Start of DATA EXTRACT

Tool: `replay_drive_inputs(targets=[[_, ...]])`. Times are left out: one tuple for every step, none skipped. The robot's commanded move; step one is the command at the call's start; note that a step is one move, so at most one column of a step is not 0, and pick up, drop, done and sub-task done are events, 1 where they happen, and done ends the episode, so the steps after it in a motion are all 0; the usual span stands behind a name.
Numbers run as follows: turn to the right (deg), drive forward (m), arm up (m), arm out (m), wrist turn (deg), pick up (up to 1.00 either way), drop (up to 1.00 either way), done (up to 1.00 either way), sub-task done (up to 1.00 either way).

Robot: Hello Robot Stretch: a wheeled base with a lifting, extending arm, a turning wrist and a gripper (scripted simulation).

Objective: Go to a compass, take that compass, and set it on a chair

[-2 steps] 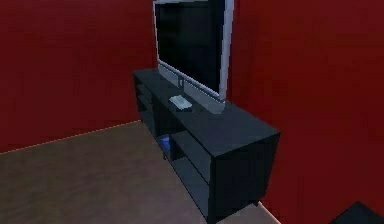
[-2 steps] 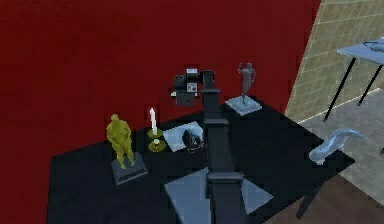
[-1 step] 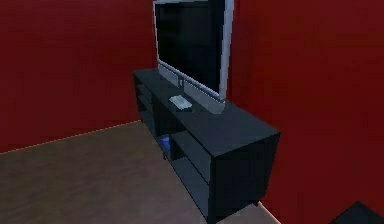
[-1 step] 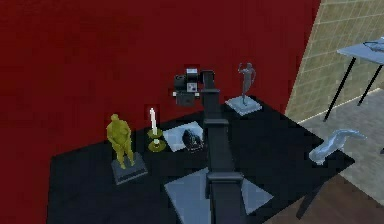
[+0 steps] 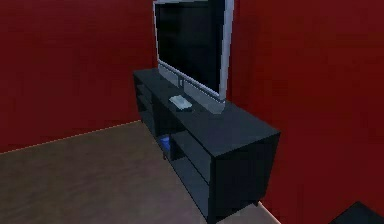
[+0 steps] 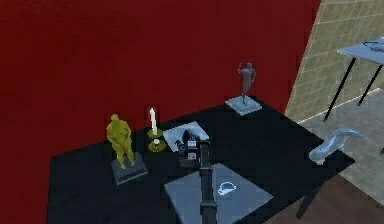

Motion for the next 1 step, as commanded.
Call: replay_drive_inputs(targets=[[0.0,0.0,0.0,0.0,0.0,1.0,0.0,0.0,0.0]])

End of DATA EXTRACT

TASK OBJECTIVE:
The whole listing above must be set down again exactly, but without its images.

TASK RESULT:
Tool: `replay_drive_inputs(targets=[[_, ...]])`. Times are left out: one tuple for every step, none skipped. The robot's commanded move; step one is the command at the call's start; note that a step is one move, so at most one column of a step is not 0, and pick up, drop, done and sub-task done are events, 1 where they happen, and done ends the episode, so the steps after it in a motion are all 0; the usual span stands behind a name.
Numbers run as follows: turn to the right (deg), drive forward (m), arm up (m), arm out (m), wrist turn (deg), pick up (up to 1.00 either way), drop (up to 1.00 either way), done (up to 1.00 either way), sub-task done (up to 1.00 either way).

Robot: Hello Robot Stretch: a wheeled base with a lifting, extending arm, a turning wrist and a gripper (scripted simulation).

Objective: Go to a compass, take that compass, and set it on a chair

[-2 steps] 
[-2 steps] 
[-1 step] 
[-1 step] 
[+0 steps] 
[+0 steps] 

Motion for the next 1 step, as commanded.
Call: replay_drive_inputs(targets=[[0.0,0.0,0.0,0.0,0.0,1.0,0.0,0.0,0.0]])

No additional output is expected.